Authentication Failure in vSphere 6.0

2 minute read

After recently deploying a new vSphere 6.0 environment, one of my colleagues was unable to log into vCenter.

vCenter Singed Sign-On login screen with "Authentication failure" error.
The SSO login screen simply returned “Authentication failure.” when attempting to log in.

Access to both the Web Client and C# client was failing. No one else in our organization was having this problem.

This environment was set up with the vCenter Server Appliance 6.0, and has an external Platform Services Controller cluster. We were using an Active Directory identity provider for logins.

After reviewing the SSO logs and doing some searching, I came across this VMware KB:

Unable to add Active Directory users or groups to vCenter Server Appliance or vRealize Automation permissions (2127213)

This KB sorta, kinda matched up with what I was seeing in the logs, and it applies to vCSA 6.0, and has some actual steps to try, so it seemed like a good lead. Essentially, the recommendations there are to search the logs for connection problems to specific domain controllers, and to make sure that both forward and reverse DNS resolution is functioning properly. This is good advice, and I confirmed that things were all good with DNS.

At this point, since there was nothing else to do, I decided to try a packet capture. As it happens, tcpdump is not installed by default on vCSA. You need to follow the instructions here to enable it (and also netcat):

Using tcpdump on vCenter Server Appliance (2084896)

Basically, run this from a privileged shell:

# /etc/vmware/gss-support/install.sh

Finally, after capturing packets while reproducing the error, and also during a successful login using another account, I did some analysis.
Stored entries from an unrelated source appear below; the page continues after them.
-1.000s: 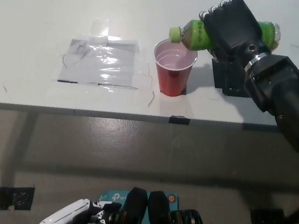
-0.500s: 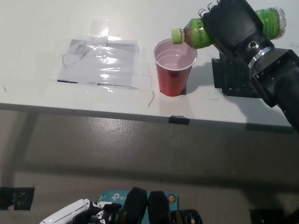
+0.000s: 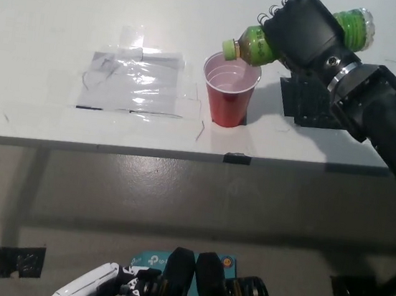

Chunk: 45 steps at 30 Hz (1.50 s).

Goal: The robot uses its right hand to pick up a bottle kept in the middle of the desk and tilt it into a cup kept next to it to pour water out

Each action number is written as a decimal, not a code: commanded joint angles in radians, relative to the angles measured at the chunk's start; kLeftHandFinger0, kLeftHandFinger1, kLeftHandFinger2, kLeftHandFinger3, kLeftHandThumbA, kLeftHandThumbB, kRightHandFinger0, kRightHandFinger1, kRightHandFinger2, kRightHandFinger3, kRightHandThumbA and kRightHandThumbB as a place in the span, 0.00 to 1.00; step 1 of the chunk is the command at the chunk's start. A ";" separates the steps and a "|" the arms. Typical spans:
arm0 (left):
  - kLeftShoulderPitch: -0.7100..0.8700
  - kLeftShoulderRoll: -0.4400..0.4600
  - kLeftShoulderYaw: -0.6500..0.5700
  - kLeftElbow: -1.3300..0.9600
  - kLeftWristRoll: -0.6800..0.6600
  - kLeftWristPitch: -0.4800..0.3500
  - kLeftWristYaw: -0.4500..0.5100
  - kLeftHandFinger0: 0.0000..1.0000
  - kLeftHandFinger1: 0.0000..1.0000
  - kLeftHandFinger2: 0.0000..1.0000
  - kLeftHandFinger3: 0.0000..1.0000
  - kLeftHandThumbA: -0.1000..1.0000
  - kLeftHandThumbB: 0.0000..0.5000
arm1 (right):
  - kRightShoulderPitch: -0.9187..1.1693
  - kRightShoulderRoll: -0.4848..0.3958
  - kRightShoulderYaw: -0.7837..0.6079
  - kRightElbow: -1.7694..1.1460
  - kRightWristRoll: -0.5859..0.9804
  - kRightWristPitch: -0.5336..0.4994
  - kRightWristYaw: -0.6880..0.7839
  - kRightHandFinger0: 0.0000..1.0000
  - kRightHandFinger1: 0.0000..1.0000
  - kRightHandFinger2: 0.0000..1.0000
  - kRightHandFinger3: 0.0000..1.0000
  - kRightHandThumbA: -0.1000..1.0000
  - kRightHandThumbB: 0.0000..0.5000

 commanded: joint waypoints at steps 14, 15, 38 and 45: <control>0.000 0.011 0.012 -0.024 -0.003 -0.001 -0.007 0.91 0.99 0.94 1.00 1.00 1.00 | 0.051 0.095 -0.348 -0.134 0.297 0.077 0.183 0.00 0.00 0.20 0.41 0.00 0.28; 0.000 0.010 0.012 -0.024 -0.003 0.000 -0.007 0.92 0.99 0.94 1.00 1.00 1.00 | 0.053 0.099 -0.360 -0.136 0.299 0.077 0.187 0.00 0.00 0.14 0.41 0.00 0.29; 0.003 0.007 0.012 -0.028 0.000 -0.002 -0.002 0.91 0.97 0.92 1.00 1.00 1.00 | 0.166 0.192 -0.743 -0.073 0.657 -0.318 -0.103 0.00 0.00 0.06 0.69 0.00 0.00; 0.002 0.007 0.012 -0.025 -0.001 -0.007 -0.003 0.92 0.98 0.91 1.00 1.00 1.00 | 0.186 0.201 -0.747 -0.014 0.631 -0.391 -0.231 0.00 0.00 0.19 0.78 0.03 0.00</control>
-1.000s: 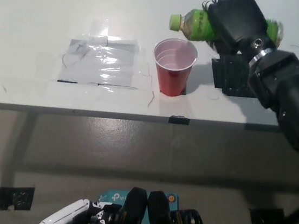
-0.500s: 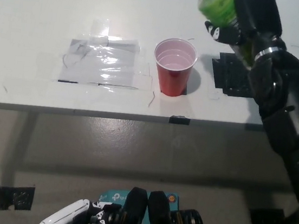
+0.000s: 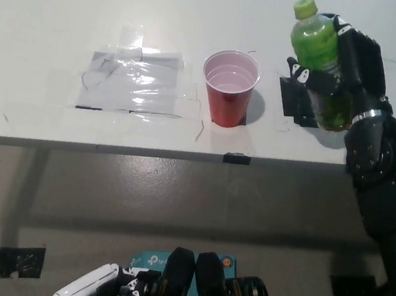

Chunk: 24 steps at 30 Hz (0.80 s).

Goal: The robot uses its right hand to pick up a bottle kept in the middle of the desk and tilt it into a cup kept next to it to pour water out

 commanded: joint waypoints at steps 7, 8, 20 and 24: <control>-0.004 0.004 0.007 -0.026 0.005 -0.007 -0.001 0.91 0.98 0.91 1.00 1.00 1.00 | -0.056 0.052 -0.061 0.037 0.090 -0.268 -0.380 0.00 0.00 0.18 0.91 0.26 0.00; -0.004 0.004 0.008 -0.028 0.002 -0.005 -0.002 0.91 0.98 0.92 1.00 1.00 1.00 | -0.056 0.061 -0.069 0.051 0.095 -0.268 -0.397 0.00 0.00 0.21 0.96 0.31 0.00; -0.010 0.005 0.005 -0.026 0.004 -0.011 -0.005 0.91 0.98 0.93 1.00 1.00 1.00 | -0.043 0.127 -0.178 0.110 0.237 -0.268 -0.502 0.00 0.00 0.27 1.00 0.22 0.00; -0.008 0.004 0.005 -0.033 0.007 -0.004 -0.002 0.91 0.98 0.92 1.00 1.00 1.00 | -0.034 0.151 -0.216 0.128 0.280 -0.268 -0.512 0.00 0.00 0.23 1.00 0.00 0.00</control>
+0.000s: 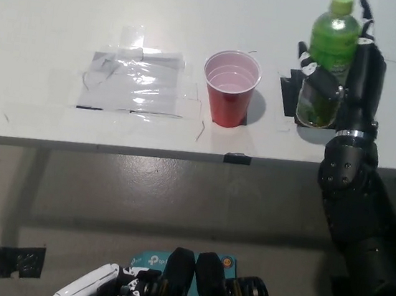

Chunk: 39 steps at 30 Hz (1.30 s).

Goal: The robot uses its right hand to pick up a bottle kept in the middle of the desk and tilt it into a cup kept next to it to pour water out

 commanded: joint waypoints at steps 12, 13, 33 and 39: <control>-0.021 0.008 0.002 -0.035 0.011 0.004 -0.006 0.89 0.97 0.91 1.00 1.00 1.00 | 0.020 0.033 -0.026 0.002 0.158 -0.101 -0.164 0.00 0.00 0.36 1.00 0.00 0.00; -0.023 0.010 0.000 -0.029 0.012 -0.006 -0.009 0.89 0.97 0.91 1.00 1.00 1.00 | 0.031 0.018 0.014 0.013 0.129 -0.101 -0.177 0.00 0.00 0.31 1.00 0.00 0.00; -0.034 0.006 -0.003 -0.029 0.020 -0.002 -0.003 0.85 0.94 0.90 1.00 1.00 1.00 | 0.026 -0.120 0.365 0.111 -0.024 -0.101 -0.295 0.00 0.02 0.47 0.92 0.00 0.00; -0.035 0.012 0.000 -0.029 0.015 0.002 -0.009 0.88 0.96 0.91 1.00 1.00 1.00 | 0.011 -0.104 0.347 0.145 -0.015 -0.098 -0.323 0.00 0.00 0.45 0.95 0.00 0.00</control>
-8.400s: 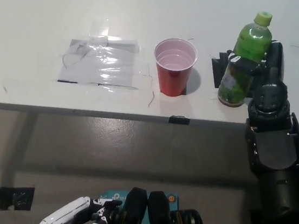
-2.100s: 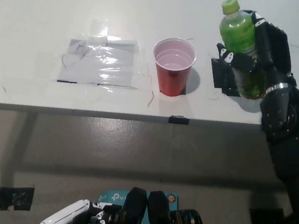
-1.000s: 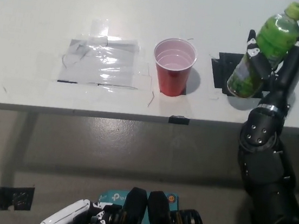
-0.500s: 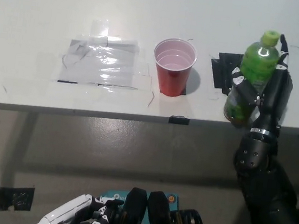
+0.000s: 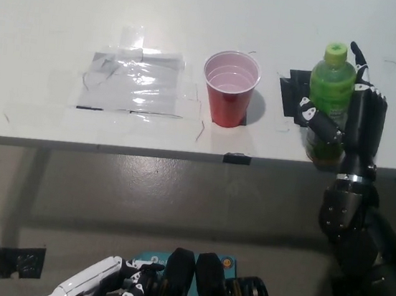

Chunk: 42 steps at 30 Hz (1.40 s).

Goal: The robot uses its right hand to pick up a bottle kept in the middle of the desk and tilt it into a cup kept next to it to pour water out

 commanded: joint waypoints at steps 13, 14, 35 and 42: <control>0.001 0.012 0.006 -0.025 0.002 -0.013 -0.010 0.90 0.97 0.92 1.00 1.00 1.00 | -0.061 0.059 -0.097 0.086 0.052 0.152 -0.028 1.00 1.00 1.00 1.00 0.93 0.59; 0.000 0.013 0.006 -0.029 -0.001 -0.001 -0.012 0.91 0.97 0.92 1.00 1.00 1.00 | -0.059 0.060 -0.100 0.086 0.054 0.153 -0.021 1.00 1.00 1.00 1.00 0.95 0.61; 0.005 0.010 0.013 -0.036 0.003 0.008 -0.002 0.87 0.97 0.93 1.00 1.00 1.00 | 0.073 0.001 -0.109 -0.188 0.042 0.263 0.103 1.00 1.00 1.00 1.00 0.95 0.74; 0.009 0.019 0.022 -0.030 0.002 0.001 -0.001 0.86 0.96 0.94 1.00 1.00 1.00 | 0.355 -0.043 -0.090 -0.707 0.069 0.402 0.343 1.00 1.00 1.00 1.00 0.93 0.68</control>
When a user logs in using an AD account, the Platform Services Controller (via Likewise, if you are on vCSA), performs the Kerberos dance with a domain controller. Kerberos is complicated and there are other resources that explain it much better than I ever could, but the gist is this:

  1. PSC sends an AS-REQ request to the DC over UDP
  2. DC responds with KRB5KDC_ERR_PREAUTH_REQUIRED over UDP
  3. PSC sends a new AS-REQ request to the DC, this time with a padata value (preauthorization data) over UDP
  4. DC responds with KRB5KDC_ERR-RESPONSE_TOO_BIG over UDP
  5. PSC sends yet another AS-REQ to the DC, this time over TCP
  6. DC responds with a AS-REP containing the TGT (ticket-granting-ticket), over TCP
  7. PSC sends a TGS-REQ to the DC to get a service ticket over TCP
  8. DC responds with the service ticket in a TGS-REP, which also includes Privilege Account Certificate data; this is a Microsoft-specific extension that basically includes details about the user, including their AD group membership

There are more steps after 8, but the are not relevant here.

The critical thing that I noticed was that, for the user having trouble, there was never a KRB5KDC_ERR_PREAUTH_REQUIRED challenge returned from the DC, the conversation never switched over to TCP, and the TGS-REP was missing the PAC data. Without this data, Likewise cannot determine the user’s group membership, and thus cannot decide whether the user is authorized.

So, what controls whether an account requires Kerberos preauthorization? It’s the DONT_REQUIRE_PREAUTH flag in the userAccountControl attribute, which you can read about here:

How to use the UserAccountControl flags to manipulate user account properties

We removed that flag from the user’s account, which for some reason was set for him but no one else. After that, problem solved.